Aug 9, 01:45 We restart one of the Kafka nodes, which was complaining about Out of Memory.
Aug 9, 03:45 The stats queue is fully processed. Exporter is exporting realtime data again.

What went wrong?

  • We did not have appropriate alarms for our on-call engineer, which meant the problem was not identified promptly.
  • We had a couple of alarms that would trigger if the number of exports was 0. However, the services weren't reporting the metric at all, and that meant the alarm was in a no-data state.
  • Bugs in service becoming prevalent under load.
  • A bug in the automatic failover of the Exporter component.
  • One of the Kafkas was not entirely happy and had to be restarted.

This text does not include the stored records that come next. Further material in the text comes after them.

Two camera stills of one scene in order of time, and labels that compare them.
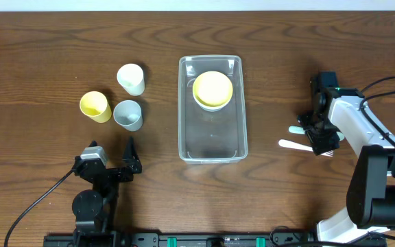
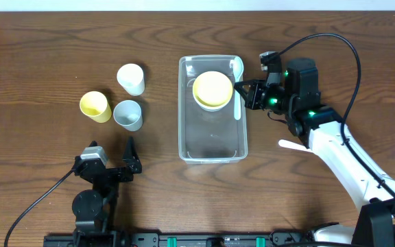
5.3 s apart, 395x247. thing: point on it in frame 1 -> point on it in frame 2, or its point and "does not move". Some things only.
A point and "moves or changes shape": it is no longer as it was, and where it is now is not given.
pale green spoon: x=301 y=130 moves or changes shape
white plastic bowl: x=211 y=108 does not move
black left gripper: x=112 y=172 does not move
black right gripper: x=319 y=134 -> x=258 y=95
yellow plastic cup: x=94 y=105 does not move
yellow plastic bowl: x=212 y=88 does not move
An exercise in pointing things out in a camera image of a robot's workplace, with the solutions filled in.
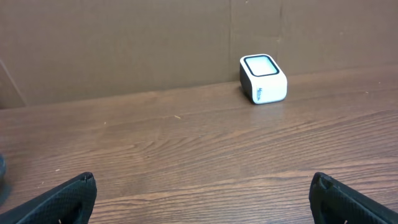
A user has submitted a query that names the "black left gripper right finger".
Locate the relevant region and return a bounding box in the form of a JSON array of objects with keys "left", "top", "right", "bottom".
[{"left": 308, "top": 172, "right": 397, "bottom": 224}]

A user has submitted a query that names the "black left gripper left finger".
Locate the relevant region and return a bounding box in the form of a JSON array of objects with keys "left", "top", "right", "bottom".
[{"left": 1, "top": 172, "right": 97, "bottom": 224}]

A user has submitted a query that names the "white barcode scanner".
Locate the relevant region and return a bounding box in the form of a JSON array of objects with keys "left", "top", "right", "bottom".
[{"left": 239, "top": 54, "right": 288, "bottom": 105}]

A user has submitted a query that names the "grey plastic basket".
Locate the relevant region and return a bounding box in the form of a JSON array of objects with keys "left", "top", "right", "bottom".
[{"left": 0, "top": 154, "right": 6, "bottom": 179}]

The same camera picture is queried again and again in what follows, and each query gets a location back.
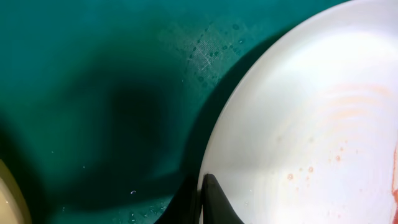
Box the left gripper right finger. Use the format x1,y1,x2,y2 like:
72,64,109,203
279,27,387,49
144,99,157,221
201,174,243,224

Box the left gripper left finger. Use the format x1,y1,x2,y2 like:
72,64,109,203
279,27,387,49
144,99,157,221
155,176,199,224

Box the white plate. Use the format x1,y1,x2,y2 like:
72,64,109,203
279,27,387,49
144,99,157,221
200,1,397,223

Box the teal plastic serving tray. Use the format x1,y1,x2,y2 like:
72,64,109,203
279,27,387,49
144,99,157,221
1,0,340,223

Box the yellow-green round plate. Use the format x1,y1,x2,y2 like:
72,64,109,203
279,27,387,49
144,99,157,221
1,161,32,224

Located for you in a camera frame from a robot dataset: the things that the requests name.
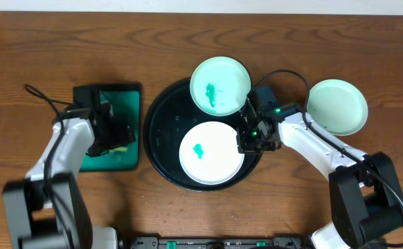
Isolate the green yellow sponge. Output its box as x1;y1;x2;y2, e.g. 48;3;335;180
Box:
109;147;128;153

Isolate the white stained plate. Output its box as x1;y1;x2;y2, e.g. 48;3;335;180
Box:
179;121;244;185

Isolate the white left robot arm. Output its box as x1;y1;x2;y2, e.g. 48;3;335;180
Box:
2;101;135;248

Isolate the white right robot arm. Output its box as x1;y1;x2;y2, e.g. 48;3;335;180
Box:
237;99;403;248

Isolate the green rectangular water tray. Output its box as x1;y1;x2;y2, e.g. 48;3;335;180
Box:
80;83;141;172

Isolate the round black tray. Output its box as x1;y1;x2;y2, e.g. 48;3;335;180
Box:
143;78;262;192

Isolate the mint green stained plate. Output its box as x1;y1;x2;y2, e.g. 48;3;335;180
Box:
190;56;251;116

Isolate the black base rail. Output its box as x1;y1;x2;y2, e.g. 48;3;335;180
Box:
127;237;314;249

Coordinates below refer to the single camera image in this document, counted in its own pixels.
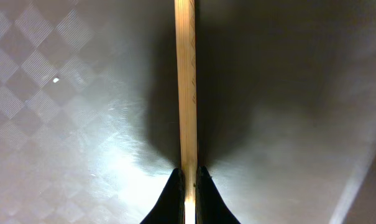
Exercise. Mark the brown serving tray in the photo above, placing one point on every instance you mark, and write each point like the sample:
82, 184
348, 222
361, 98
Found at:
89, 109

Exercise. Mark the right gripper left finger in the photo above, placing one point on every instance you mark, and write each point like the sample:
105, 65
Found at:
169, 208

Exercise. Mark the wooden chopstick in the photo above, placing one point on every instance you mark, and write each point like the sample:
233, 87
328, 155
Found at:
186, 68

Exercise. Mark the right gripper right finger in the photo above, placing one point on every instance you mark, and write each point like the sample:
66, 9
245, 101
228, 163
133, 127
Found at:
210, 207

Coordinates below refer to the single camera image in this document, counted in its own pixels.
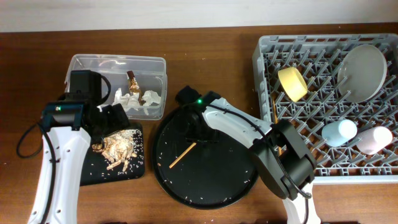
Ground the wooden chopstick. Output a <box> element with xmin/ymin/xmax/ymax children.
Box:
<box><xmin>169</xmin><ymin>142</ymin><xmax>197</xmax><ymax>169</ymax></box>
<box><xmin>271</xmin><ymin>95</ymin><xmax>282</xmax><ymax>156</ymax></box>

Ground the white tissue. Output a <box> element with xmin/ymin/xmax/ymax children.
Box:
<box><xmin>112</xmin><ymin>88</ymin><xmax>161</xmax><ymax>112</ymax></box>

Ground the food scraps and rice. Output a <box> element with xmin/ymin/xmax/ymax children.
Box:
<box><xmin>91</xmin><ymin>129</ymin><xmax>144</xmax><ymax>174</ymax></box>

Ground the gold foil wrapper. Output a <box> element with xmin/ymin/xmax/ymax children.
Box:
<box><xmin>127</xmin><ymin>70</ymin><xmax>142</xmax><ymax>106</ymax></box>

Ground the yellow bowl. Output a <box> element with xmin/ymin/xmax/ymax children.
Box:
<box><xmin>277</xmin><ymin>67</ymin><xmax>308</xmax><ymax>102</ymax></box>

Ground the blue cup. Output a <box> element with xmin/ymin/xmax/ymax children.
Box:
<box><xmin>322</xmin><ymin>119</ymin><xmax>358</xmax><ymax>147</ymax></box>

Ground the grey plate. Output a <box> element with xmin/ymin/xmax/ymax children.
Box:
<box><xmin>337</xmin><ymin>45</ymin><xmax>387</xmax><ymax>103</ymax></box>

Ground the pink cup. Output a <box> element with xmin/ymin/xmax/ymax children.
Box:
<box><xmin>356</xmin><ymin>126</ymin><xmax>393</xmax><ymax>155</ymax></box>

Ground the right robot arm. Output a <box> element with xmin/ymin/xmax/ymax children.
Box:
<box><xmin>175</xmin><ymin>86</ymin><xmax>321</xmax><ymax>223</ymax></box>

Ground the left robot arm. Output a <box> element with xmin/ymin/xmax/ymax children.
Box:
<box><xmin>29</xmin><ymin>70</ymin><xmax>129</xmax><ymax>223</ymax></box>

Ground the clear plastic waste bin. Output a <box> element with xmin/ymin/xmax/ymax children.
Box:
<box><xmin>65</xmin><ymin>54</ymin><xmax>167</xmax><ymax>120</ymax></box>

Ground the grey dishwasher rack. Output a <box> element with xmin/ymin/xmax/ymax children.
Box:
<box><xmin>252</xmin><ymin>34</ymin><xmax>397</xmax><ymax>185</ymax></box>

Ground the black rectangular tray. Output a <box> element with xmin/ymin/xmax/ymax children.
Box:
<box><xmin>80</xmin><ymin>123</ymin><xmax>145</xmax><ymax>186</ymax></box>

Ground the round black serving tray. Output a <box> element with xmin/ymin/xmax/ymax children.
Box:
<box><xmin>151</xmin><ymin>108</ymin><xmax>259</xmax><ymax>210</ymax></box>

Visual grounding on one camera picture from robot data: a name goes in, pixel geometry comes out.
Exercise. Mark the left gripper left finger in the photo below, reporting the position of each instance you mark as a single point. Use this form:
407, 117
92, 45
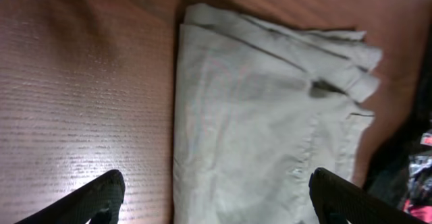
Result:
99, 201

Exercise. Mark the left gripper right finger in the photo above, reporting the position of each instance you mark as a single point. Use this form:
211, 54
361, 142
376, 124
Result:
336, 200

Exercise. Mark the khaki beige shorts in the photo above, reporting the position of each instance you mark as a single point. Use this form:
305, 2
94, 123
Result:
258, 108

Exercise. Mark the black printed cycling jersey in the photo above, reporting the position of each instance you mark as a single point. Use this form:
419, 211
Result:
400, 173

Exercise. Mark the red garment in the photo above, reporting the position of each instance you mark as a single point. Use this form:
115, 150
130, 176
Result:
420, 212

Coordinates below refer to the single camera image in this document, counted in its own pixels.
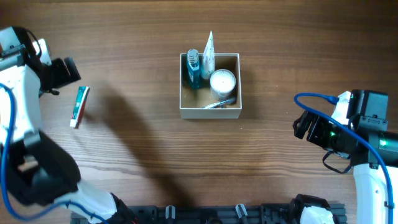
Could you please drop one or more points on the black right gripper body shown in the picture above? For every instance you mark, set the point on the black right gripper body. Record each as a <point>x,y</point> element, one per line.
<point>313,131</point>

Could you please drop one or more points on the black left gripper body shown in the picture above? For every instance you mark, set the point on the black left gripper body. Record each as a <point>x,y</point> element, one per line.
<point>62,72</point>

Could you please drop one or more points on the green white toothpaste tube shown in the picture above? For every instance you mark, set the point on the green white toothpaste tube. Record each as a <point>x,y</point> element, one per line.
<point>79,106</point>

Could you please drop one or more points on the white round jar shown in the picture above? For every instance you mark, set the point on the white round jar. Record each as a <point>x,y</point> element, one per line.
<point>222,84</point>

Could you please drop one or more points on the blue white toothbrush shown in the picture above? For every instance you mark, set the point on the blue white toothbrush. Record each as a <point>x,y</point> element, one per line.
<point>221,103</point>

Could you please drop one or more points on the white leaf-print cream tube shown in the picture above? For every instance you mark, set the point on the white leaf-print cream tube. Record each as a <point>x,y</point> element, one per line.
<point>208,59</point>

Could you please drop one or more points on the blue mouthwash bottle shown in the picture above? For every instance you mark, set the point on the blue mouthwash bottle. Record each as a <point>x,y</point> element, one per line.
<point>193,65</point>

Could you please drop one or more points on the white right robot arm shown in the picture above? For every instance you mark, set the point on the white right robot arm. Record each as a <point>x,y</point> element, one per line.
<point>353,126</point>

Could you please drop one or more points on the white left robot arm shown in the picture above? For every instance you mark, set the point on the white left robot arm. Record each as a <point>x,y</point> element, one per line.
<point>37,175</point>

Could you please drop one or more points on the white open box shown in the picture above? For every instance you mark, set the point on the white open box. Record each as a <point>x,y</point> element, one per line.
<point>192,102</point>

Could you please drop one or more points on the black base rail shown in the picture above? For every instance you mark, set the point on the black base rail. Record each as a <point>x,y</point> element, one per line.
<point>263,214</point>

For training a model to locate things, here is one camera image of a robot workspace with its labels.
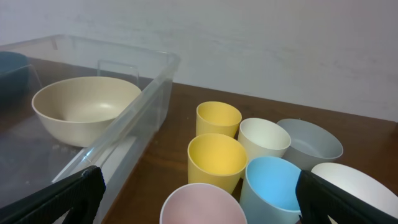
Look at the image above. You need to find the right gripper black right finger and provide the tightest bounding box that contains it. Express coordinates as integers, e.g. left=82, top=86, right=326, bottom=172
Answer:
left=295, top=170, right=397, bottom=224

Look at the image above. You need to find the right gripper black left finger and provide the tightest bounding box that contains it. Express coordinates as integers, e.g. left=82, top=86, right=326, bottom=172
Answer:
left=1, top=166, right=106, bottom=224

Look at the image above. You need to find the light blue cup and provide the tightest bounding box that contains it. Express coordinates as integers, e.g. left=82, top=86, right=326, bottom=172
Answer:
left=239, top=156, right=301, bottom=224

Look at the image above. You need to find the cream bowl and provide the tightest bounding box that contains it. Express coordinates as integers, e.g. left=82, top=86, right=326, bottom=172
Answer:
left=31, top=77, right=141, bottom=147

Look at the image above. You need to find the pink cup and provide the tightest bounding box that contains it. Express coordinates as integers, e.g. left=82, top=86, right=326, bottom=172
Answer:
left=159, top=183, right=248, bottom=224

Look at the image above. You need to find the blue bowl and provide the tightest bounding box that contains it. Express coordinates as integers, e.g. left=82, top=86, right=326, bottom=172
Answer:
left=1, top=52, right=29, bottom=100

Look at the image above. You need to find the clear plastic container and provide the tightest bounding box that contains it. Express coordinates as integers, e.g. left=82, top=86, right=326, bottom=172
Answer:
left=1, top=35, right=180, bottom=223

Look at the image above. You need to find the white bowl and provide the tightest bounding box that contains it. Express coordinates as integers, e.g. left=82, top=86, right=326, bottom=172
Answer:
left=311, top=162, right=397, bottom=218

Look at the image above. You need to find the grey bowl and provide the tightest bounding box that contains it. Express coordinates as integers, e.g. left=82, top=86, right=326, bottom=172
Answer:
left=277, top=118, right=344, bottom=170

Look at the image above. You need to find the cream cup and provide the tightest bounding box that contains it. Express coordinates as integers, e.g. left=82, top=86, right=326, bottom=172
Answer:
left=238, top=118, right=291, bottom=161

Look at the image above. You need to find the yellow cup near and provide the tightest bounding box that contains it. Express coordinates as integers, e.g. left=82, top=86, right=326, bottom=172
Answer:
left=187, top=133, right=248, bottom=194

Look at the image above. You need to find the yellow cup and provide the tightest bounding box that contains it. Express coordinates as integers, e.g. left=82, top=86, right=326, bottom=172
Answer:
left=195, top=101, right=242, bottom=138
left=187, top=133, right=248, bottom=194

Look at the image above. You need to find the yellow cup far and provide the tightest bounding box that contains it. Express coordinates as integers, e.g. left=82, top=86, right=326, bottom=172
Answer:
left=195, top=101, right=242, bottom=138

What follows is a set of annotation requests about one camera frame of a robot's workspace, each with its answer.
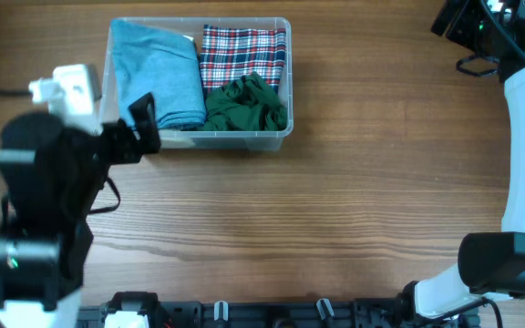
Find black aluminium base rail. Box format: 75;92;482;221
74;291;480;328

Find red plaid cloth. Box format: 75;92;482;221
199;25;287;94

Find clear plastic storage container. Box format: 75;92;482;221
100;17;293;150

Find blue denim jeans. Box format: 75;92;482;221
110;19;206;129

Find green cloth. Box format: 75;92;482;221
199;72;288;131

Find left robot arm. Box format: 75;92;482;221
0;94;160;327

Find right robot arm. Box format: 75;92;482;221
394;0;525;327

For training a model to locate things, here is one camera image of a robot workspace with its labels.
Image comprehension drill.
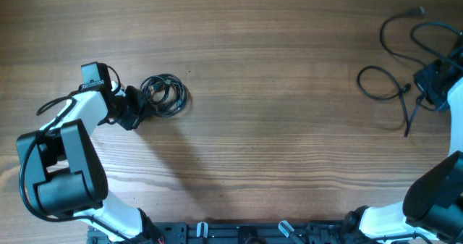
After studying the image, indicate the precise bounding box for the black USB cable blue plug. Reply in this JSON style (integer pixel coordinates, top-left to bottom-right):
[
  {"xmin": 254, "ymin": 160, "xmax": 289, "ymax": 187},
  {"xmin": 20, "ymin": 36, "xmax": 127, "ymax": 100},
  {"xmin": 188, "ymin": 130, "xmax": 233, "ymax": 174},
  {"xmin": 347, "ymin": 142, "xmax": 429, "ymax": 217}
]
[{"xmin": 140, "ymin": 73, "xmax": 189, "ymax": 118}]

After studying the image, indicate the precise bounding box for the black USB cable gold plug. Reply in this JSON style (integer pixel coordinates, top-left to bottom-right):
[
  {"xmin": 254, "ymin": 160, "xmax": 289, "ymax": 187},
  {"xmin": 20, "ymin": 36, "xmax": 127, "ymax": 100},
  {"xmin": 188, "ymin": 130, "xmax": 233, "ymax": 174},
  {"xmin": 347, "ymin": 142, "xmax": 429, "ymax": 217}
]
[{"xmin": 356, "ymin": 7, "xmax": 426, "ymax": 138}]

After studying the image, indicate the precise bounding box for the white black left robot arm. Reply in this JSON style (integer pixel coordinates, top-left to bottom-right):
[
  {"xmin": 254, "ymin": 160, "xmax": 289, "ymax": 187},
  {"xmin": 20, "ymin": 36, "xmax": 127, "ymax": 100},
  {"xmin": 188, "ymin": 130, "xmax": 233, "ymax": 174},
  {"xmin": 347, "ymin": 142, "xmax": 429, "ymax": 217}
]
[{"xmin": 17, "ymin": 62, "xmax": 162, "ymax": 243}]

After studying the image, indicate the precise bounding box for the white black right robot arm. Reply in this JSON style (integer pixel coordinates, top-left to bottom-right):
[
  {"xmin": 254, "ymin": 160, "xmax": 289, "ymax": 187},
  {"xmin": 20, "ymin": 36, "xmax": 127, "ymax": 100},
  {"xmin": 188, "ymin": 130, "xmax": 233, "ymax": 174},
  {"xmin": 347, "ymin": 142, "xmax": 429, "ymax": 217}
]
[{"xmin": 339, "ymin": 38, "xmax": 462, "ymax": 243}]

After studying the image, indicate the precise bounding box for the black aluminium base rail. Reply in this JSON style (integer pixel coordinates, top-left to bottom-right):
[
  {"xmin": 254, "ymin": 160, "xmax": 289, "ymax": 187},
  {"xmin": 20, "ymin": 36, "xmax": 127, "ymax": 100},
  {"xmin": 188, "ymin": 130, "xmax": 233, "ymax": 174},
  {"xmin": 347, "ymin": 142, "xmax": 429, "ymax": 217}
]
[{"xmin": 154, "ymin": 221, "xmax": 363, "ymax": 244}]

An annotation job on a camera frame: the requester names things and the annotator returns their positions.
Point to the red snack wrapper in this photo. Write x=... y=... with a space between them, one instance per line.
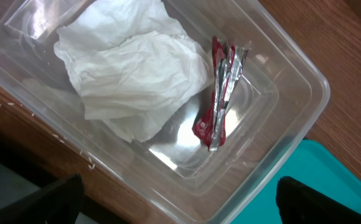
x=228 y=62

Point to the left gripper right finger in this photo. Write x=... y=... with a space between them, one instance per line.
x=300 y=204

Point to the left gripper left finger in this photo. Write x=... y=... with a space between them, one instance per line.
x=59 y=202

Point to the teal serving tray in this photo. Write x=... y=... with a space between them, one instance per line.
x=312 y=164

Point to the white napkin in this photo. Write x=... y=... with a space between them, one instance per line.
x=132 y=65

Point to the black tray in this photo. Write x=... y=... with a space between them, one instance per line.
x=20 y=178

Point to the clear plastic bin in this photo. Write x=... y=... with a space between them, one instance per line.
x=277 y=100

However, our Kafka dashboard didn't reveal any issues.

How was it fixed?

  • Fixing the bug in the failover logic: publishing to Librato or Datadog didn't include any timeouts.
  • Adding extra alarming and improving visibility. We’re currently monitoring our new alarms for false positives. When we are confident in these alarms, we will use them for on-call alerts.
Posted Aug 13, 2018 - 09:00 UTC

Resolved
There was an issue with our integration with Librato and Datadog meaning that stats were not exported. This has since been resolved, and extra alerting has been put in place. This did not impact any core functionality. Sorry for any inconvenience!
Posted Aug 08, 2018 - 16:51 UTC
This incident affected: Channels Stats Integrations.